Reuters later reported that Karimov was buried in Samarkand's Shah-i-Zinda cemetery, citing two attendees, after a funeral held in the city's Registan square.

Karimov, in power for more than a quarter of a century, was derided by Western governments as a dictator who violated human rights, but for many people in Uzbekistan, a mainly Muslim ex-Soviet state which borders Afghanistan, he is the only head of state they have ever known.

TRT World and Agencies

Uzebekistan President Islam Karimov died from a stroke on September 2, 2016.

The statesman died after suffering a stroke at the age of 78, leaving no obvious successor.

Karimov's likely successor is not yet clear, but some names being touted in the media include Prime Minister Shavkat Mirziyoyev, Deputy Prime Minister and the country's powerful security chief Rustam Inoyatov, who has held the post since 1995.

The 72-year-old security chief also has a reputation tainted by the violent suppression of protesters.

TRT World and Agencies

Thousands attended the funeral ceremony of Uzbek president Islam Karimov at Samarkand's Registan square.

Karimov's elder daughter Gulnara, a flamboyant figure formerly seen as a potential successor, has suffered a spectacular fall from grace after she openly criticised officials and family members on Twitter.

Karimov was raised in an orphanage in the ancient city of Samarkand, before studying mechanical engineering and economics and rising up Communist Party ranks to become head of Soviet Uzbekistan in 1989.

He has long been lambasted by critics for brutally crushing dissent – most prominently the deadly 2005 response to protests in the city of Andijan, where government forces were accused of killing hundreds of demonstrators.

Russian prime minister Dmitry Medvedev delivers a speech during a memorial service before the funeral of Uzbek president Islam Karimov.

In response to the international criticism over the alleged massacre Tashkent shut down a US military base that had been used to supply operations in neighbouring Afghanistan since 2001.

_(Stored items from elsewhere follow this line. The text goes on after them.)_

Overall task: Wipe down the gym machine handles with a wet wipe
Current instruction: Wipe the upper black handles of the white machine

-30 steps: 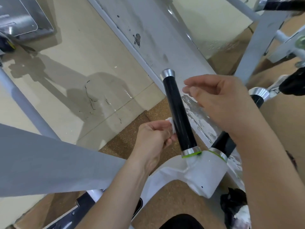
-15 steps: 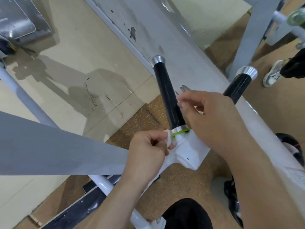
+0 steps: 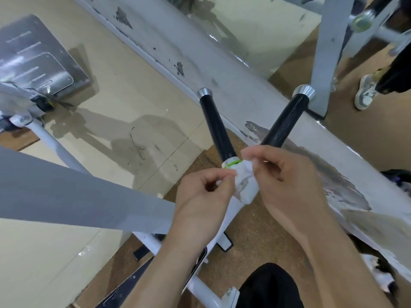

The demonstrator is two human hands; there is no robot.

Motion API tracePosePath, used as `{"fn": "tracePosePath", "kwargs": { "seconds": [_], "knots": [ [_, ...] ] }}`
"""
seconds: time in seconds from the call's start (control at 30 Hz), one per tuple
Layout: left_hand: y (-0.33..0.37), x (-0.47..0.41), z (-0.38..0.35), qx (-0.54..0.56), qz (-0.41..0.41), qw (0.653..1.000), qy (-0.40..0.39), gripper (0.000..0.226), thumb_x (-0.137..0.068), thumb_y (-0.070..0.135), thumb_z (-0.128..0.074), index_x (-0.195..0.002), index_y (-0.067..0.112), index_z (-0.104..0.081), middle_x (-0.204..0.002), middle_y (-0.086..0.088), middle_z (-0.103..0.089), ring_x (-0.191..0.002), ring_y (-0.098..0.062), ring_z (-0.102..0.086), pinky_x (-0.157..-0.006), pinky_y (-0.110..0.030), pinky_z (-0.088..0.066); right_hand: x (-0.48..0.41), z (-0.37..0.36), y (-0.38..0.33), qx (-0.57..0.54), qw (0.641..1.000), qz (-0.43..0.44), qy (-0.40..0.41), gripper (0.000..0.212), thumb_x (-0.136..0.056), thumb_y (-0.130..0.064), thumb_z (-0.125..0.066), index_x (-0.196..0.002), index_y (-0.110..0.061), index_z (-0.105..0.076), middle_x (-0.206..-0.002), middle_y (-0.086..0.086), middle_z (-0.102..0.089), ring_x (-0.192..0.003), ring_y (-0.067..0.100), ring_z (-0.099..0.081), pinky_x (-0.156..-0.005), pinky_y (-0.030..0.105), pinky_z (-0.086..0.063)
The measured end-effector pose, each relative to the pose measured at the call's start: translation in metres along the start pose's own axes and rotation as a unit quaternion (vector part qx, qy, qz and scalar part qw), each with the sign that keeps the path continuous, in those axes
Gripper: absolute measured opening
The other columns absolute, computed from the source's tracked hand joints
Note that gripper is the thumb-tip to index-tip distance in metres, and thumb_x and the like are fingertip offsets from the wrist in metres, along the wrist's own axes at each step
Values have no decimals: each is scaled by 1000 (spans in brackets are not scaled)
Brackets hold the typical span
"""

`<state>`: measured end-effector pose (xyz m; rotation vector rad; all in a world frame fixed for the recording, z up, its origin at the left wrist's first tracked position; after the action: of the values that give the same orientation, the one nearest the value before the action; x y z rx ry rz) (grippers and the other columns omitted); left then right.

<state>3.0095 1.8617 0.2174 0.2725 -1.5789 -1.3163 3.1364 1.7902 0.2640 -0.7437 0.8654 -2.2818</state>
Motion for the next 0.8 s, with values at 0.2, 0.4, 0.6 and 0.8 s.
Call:
{"fn": "tracePosePath", "kwargs": {
  "seconds": [0.2,0.4,0.6,0.8],
  "knots": [
    [31,45,-3,251,12,964,-91,23,-64,28,-75,-80,11,-79,-58,-5,-61,-49,-8,-49,-49,-16,-44,58,1,-20,-340,929,-54,-135,20,-82,-29,-62,-96,-23,-76,-86,8,-73,-76,12,-65,-66,25,-53],
    [42,106,6,233,-26,965,-120,23,-55,1,-75,-78,8,-78,-67,-9,-69,-54,-14,-58,-54,-20,-49,112,24,-5,-531,830,-159,-65,16,-65,-21,-70,-77,-13,-76,-76,6,-72,-61,9,-60,-44,16,-42],
    [64,198,6,56,-120,991,-26,20,-67,-1,-78,-67,16,-68,-54,10,-58,-41,-3,-44,-43,-12,-37,195,43,-4,-658,736,-160,-11,15,-65,-3,-68,-80,-3,-70,-71,8,-67,-55,11,-61,-51,16,-52],
    [75,307,-12,-205,-318,925,16,31,-82,11,-70,-87,42,-71,-89,21,-65,-79,3,-63,-69,-12,-49,293,60,0,-689,714,-120,-27,23,-85,-2,-56,-102,6,-69,-103,20,-72,-95,24,-71,-83,26,-57]
  ]
}}
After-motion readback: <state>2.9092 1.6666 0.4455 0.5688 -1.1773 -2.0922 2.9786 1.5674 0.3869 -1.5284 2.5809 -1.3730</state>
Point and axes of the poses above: each hand's wrist, its own x-axis away from the middle knuckle, its own z-axis out of the back of the hand, y = z × x, the point moved 7 cm from there along -x, towards the middle knuckle
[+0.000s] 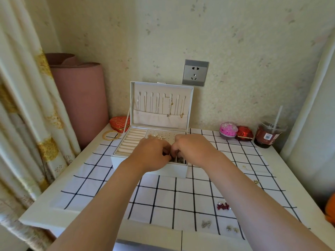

The US State Department's 2015 human rights report highlighted "torture and abuse of detainees by security forces" and "denial of due process and fair trial" in Uzbekistan.

In a report released in April this year, rights group Amnesty International said that there was "overwhelming evidence that torture continues unabated in Uzbekistan."

The country's government has fiercely denied all the allegations against it.